The popular argument is that society cares nothing for morality, because it will forgive any amount of moral obliquity to a man who is rich and lives splendidly. This short statement contains the pith of a mass of irony and invective which popular writers have poured out upon the world for the last thirty years. Mr. Thackeray's life has been passed in ringing the changes on it—sometimes pathetically, sometimes indignantly, sometimes with a forced calmness the effectiveness of which would have been wonderful, if there were any novelty in showing that by ingenious manipulation you can get out of a sovereign gold-leaf enough to paper a room. Short, however, as the statement is, it will be found, on examination, to consist of a false insinuation and several false assertions. The false insinuation is that the fault denounced is peculiar to, or at least specially characteristic of, the upper classes of society. This is by no means true. There is plenty of immorality in the lower walks of life, but labourers and mechanics are not in the habit of ostracising their intemperate or unchaste companions. A sailor is not sent to Coventry on board ship for getting drunk in harbour, or for having several wives in various parts of the world; and in many parts of the country a young woman's character suffers little from her having an illegitimate child. It would be easy to mention attorneys who have been guilty of fraud and perjury, farmers who are notorious for all the fashionable vices, and shopkeepers who keep a minority of the Ten Commandments, who are nevertheless received into the society of their equals with no sort of hesitation, and who have as little difficulty, in proportion to their means and manners, in finding willing daughters and obsequious mothers, as any member of the peerage whose name is written in the chronicles of Sir Cresswell Cresswell. It is, in fact, the universal habit of all classes of persons to notice but little the morals of their associates in the common intercourse of life, so long as they are not of such a nature as to make that intercourse unpleasant . It is undoubtedly true, that an immoral man who has a great deal to say for himself is more popular in society than a strictly moral man who is excessively dull; but as this is equally true of all classes, it is unfair to make it a special charge against the higher classes.
If the insinuation conveyed by the language under consideration is unfair, its direct assertions are false. They are, that the common practice of all classes shows an indifference to morality, and that its alteration would be desirable in a moral point of view. These assertions are made only because those who make them have never considered with accuracy what is the relation between society and morality, and by what principles their mutual relations ought to be regulated. Social penalties for immorality form, like all other penalties, a kind of system of criminal law. They ought to be inflicted only on occasions and in degrees in which they have some tendency to prevent particular evils; and the evil which social punishments are intended and calculated to prevent is the disturbance of the comfort of society. They pre-suppose the existence of an average condition, in which people associate together without conscious discomfort—they punish acts which tend to disturb that state of things—und they leave, and ought to leave, untouched and unpunished all acts which do not disturb it .

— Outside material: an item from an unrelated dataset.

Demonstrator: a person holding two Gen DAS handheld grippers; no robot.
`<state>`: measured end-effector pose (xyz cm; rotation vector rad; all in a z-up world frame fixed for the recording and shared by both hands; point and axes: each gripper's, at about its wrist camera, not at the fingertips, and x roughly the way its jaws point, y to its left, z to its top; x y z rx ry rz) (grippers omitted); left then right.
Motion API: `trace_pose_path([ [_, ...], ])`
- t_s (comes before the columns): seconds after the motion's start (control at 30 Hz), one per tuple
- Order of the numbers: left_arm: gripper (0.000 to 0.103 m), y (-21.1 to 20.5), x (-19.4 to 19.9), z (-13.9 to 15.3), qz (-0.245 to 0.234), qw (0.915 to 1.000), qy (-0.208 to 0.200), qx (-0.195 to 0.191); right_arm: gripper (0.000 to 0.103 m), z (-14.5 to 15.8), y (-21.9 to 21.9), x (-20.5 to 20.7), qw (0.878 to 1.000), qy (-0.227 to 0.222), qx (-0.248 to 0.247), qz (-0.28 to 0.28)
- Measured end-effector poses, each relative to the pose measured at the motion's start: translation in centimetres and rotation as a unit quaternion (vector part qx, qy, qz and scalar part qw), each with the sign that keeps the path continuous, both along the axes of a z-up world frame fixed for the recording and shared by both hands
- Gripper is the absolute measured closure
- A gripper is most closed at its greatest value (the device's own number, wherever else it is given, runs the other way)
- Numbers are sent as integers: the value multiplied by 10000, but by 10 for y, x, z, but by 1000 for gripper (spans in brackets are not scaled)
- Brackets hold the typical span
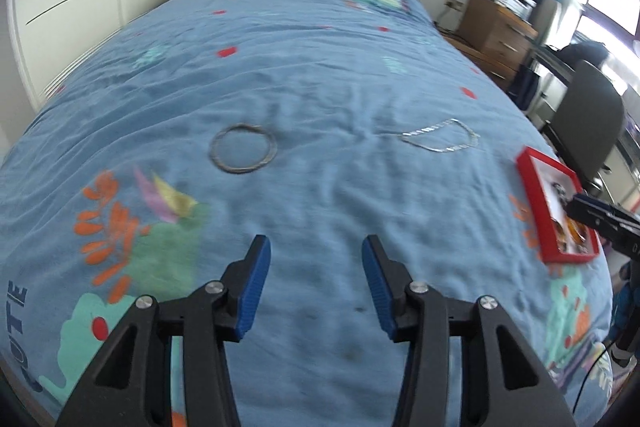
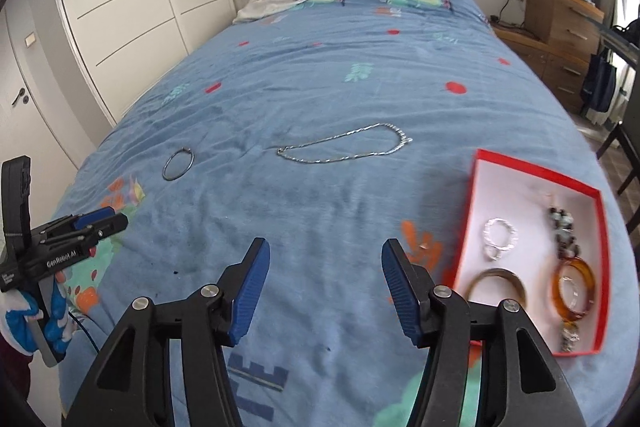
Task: Organize jewelry
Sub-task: 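Move the left tool toward the silver clasp bangle while the right tool approaches the chain necklace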
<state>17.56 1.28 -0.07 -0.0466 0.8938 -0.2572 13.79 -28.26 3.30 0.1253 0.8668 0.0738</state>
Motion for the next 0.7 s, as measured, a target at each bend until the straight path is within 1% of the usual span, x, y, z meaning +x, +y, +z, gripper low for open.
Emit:
trace_pose_path([
  [0.2, 57, 35, 52, -23, 487, 9988, 96, -26, 44, -36, 7, 49, 9994, 294, 180, 59],
  [0.23, 57, 39, 60, -27, 547, 9984, 105, -31, 42, -42, 8, 58, 9991, 343, 228, 45],
  [0.33, 57, 51, 87, -40, 702, 9974, 144, -98, 42, -59, 6, 82, 9983, 456, 375, 3],
  [0.47, 57, 58, 118, -53, 817, 9963, 213, -134, 39, -76, 5, 111, 9968, 528, 599, -46],
  [0.57, 57, 60, 135, -62, 844, 9958, 283, -203, 37, -85, 5, 133, 9957, 552, 743, -94],
  [0.7, 57, 63, 153, -75, 885, 9952, 359, -195, 33, -94, 2, 161, 9938, 543, 946, -195],
])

If this is the true object at which conventional morality aims, it is absurd to blame it for punishing people heavily for acts which are but slightly immoral, whilst it abstains from all notice of other acts which involve guilt of a heinous kind; for it is no more the object of conventional morality than it is the object of criminal law to establish a standard of Christian perfection. The law of the land allows one man with perfect impunity to let his father die of starvation in a ditch, whilst it sends another to gaol for stealing a loaf in order to give his starving parent a meal. Nor is there in this any impropriety; for it is the object of the criminal law to protect property, but it is not its object to make people honour their parents. In the same way, conventional morality does not punish incontinence in a man nor cowardice in a woman, though in the converse cases it is exceedingly severe. And the reason of this is that the normal repose—the average comfort —of social intercourse rests on the supposition that men are sufficiently brave to speak the truth, and to exact for themselves a certain degree of respect, and women sufficiently chaste to justify their mixing, without suspicion, in the common intercourse of society. The degree of virtue necessary to the maintenance of the average condition of things will, of course, vary widely in different times and countries, but where it is highest it will be indefinitely lower than the highest ideal of goodness attainable there; and thus the enforcement of the sanctions on which it depends will always be warranted by the common sense of the great bulk of mankind, whilst it will be a never-failing object of the contempt of those who think themselves philosophers because they have discovered that gilt cornices are not made of solid gold.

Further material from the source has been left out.